- Born: 17 June 1885 Halle, Saxony-Anhalt, Germany
- Died: 7 December 1960 (aged 75) Berlin, Germany
- Occupation: Architect
- Buildings: Messe Berlin, Berlin. Strandbad Wannsee

= Richard Ermisch =

German painter

Richard Ermisch (full name: Georg Friedrich Richard Ermisch) (17 June 1885, Halle an der Saale, Saxony-Anhalt – 7 December 1960, Berlin) was a German architect, painter and graphic designer. From 1903 to 1906, he attended the 'Königliche Preußische Baugewerkschule' at Erfurt.
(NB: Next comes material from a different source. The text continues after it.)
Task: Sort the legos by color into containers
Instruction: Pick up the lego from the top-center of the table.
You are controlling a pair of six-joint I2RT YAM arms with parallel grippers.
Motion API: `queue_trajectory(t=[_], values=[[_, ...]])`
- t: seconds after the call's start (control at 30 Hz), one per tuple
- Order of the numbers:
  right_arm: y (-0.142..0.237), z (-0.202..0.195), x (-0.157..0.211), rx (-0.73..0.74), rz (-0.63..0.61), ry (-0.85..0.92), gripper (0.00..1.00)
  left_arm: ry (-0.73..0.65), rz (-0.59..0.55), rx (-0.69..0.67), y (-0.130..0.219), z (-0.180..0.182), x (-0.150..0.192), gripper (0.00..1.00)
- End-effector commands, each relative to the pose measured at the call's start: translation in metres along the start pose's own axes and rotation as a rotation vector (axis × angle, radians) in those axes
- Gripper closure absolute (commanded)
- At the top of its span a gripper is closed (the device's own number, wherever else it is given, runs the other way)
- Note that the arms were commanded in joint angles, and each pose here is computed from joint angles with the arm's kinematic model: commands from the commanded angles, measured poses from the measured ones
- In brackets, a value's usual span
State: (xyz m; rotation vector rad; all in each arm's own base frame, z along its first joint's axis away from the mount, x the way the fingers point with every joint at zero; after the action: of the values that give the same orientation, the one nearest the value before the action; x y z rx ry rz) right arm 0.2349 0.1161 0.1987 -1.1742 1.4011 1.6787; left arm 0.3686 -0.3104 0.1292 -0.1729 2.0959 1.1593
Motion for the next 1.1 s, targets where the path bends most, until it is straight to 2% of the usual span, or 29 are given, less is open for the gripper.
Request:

For a short time, he worked with Karl Doflein in Berlin, and from 1907 to 1922 at the municipal building control office in Charlottenburg, which was an independent city until 1920. Afterwards, he was employed at the municipal construction office of Berlin until he retired in 1950. In between, he became Baurat (building control office surveyor) in 1921, Oberbaurat in 1929, later Magistratsbaurat and finally Stadtbaudirektor, head of the Berlin municipal building office.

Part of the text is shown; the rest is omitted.